Is pre-judgment interest received as part of a lump sum compensation payment for personal injury assessable under section 6-5 of the Income Tax Assessment Act 1997 (ITAA 1997)?

Decision

No. Pre-judgment interest received as part of a lump sum compensation payment for personal injury is not assessable under section 6-5 of the ITAA 1997 as the amount is a capital receipt.

Facts

The taxpayer sustained personal injuries in a work related accident.

They took legal action seeking compensation for their injuries.

As a result, they were awarded a lump sum damages payment.

The payment included an amount of pre-judgment interest.

Reasons for Decision

Section 6-5 of the ITAA 1997 includes ordinary income in a taxpayer's assessable income.

Interest income is normally regarded as ordinary income for the purposes of section 6-5 of the ITAA 1997.

Lump sum damages awarded at common law for a personal injury claim often include amounts of interest in the form of pre-judgment and/or post-judgment interest.

Pre-judgment interest is calculated from the date the cause of action (for example the accident) occurred until the date the judgment is made.

In Whitaker v. Federal Commissioner of Taxation (1998) 82 FCR 261; 38 ATR 219; 98 ATC 4285 (Whitaker), the full Federal Court considered the assessability of interest on damages awarded for personal injury.

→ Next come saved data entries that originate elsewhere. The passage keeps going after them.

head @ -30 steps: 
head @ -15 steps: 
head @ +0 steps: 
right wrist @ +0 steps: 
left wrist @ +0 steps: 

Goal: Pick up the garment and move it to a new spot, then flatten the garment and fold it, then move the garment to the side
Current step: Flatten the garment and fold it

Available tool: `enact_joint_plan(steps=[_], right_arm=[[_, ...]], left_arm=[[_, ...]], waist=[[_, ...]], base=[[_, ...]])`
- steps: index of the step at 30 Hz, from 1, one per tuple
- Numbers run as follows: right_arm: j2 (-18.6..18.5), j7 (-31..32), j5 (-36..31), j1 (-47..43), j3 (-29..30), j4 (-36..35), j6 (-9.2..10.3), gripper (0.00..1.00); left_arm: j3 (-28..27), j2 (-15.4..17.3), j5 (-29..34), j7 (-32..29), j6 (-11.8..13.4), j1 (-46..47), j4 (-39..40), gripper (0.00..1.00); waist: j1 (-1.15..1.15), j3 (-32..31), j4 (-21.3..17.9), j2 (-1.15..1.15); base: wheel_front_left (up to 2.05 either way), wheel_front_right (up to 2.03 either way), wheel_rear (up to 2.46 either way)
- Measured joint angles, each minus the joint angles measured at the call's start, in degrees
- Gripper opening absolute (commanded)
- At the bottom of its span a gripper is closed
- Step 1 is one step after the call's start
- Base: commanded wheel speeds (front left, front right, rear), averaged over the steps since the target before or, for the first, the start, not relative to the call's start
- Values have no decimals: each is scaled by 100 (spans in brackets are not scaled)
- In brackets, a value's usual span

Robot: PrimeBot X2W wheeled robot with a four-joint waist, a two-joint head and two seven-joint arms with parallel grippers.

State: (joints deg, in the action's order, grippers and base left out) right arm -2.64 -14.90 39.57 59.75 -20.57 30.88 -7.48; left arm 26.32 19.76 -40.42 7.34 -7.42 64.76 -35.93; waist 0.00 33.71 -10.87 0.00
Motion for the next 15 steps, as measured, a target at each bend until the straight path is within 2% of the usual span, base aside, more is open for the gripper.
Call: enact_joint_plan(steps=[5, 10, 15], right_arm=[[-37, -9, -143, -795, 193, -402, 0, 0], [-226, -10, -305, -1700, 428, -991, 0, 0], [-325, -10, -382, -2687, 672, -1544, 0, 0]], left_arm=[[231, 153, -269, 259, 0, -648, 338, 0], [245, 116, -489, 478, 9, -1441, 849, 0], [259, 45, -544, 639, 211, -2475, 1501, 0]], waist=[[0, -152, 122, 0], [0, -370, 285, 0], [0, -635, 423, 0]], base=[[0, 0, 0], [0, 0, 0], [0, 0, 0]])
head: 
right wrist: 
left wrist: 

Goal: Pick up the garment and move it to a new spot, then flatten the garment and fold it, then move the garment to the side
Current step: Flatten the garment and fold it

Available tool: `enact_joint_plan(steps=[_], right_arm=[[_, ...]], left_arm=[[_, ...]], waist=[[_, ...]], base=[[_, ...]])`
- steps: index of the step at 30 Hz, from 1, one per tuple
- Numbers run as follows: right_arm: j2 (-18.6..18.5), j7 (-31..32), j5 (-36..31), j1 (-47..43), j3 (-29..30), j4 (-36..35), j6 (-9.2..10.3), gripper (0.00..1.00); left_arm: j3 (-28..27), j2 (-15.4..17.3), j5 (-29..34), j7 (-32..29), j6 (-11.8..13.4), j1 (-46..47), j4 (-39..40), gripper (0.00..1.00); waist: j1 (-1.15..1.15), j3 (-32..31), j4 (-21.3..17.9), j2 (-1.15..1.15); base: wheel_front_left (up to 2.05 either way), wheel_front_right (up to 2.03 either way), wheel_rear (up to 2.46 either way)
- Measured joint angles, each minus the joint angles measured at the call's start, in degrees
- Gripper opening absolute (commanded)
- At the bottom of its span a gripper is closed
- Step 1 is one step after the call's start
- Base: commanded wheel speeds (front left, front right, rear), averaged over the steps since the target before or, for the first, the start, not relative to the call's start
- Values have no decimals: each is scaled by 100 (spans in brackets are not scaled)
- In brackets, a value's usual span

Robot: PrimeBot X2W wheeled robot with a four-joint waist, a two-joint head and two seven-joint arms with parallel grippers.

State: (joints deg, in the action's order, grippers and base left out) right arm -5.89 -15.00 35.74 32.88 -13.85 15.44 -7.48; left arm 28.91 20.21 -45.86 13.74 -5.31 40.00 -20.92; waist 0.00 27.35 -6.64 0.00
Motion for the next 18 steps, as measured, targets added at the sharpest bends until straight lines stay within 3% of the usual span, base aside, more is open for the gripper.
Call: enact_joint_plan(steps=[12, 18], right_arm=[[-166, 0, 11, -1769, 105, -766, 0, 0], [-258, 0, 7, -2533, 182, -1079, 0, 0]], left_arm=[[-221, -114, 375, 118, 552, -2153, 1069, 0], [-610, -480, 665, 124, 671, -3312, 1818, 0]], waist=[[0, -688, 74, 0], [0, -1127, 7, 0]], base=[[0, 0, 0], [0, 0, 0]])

The court decided that pre-judgment interest did not have the character of income but was a receipt of a capital nature. It noted that:

the primary purpose of pre-judgment interest was to compensate a successful plaintiff for being deprived of the use of the money. It was not compensation for a foregone investment opportunity and did not replace any actual or notional lost income; and
the pre-judgment interest was one of the components which made up the global sum constituting the amount of the award for which judgment was entered.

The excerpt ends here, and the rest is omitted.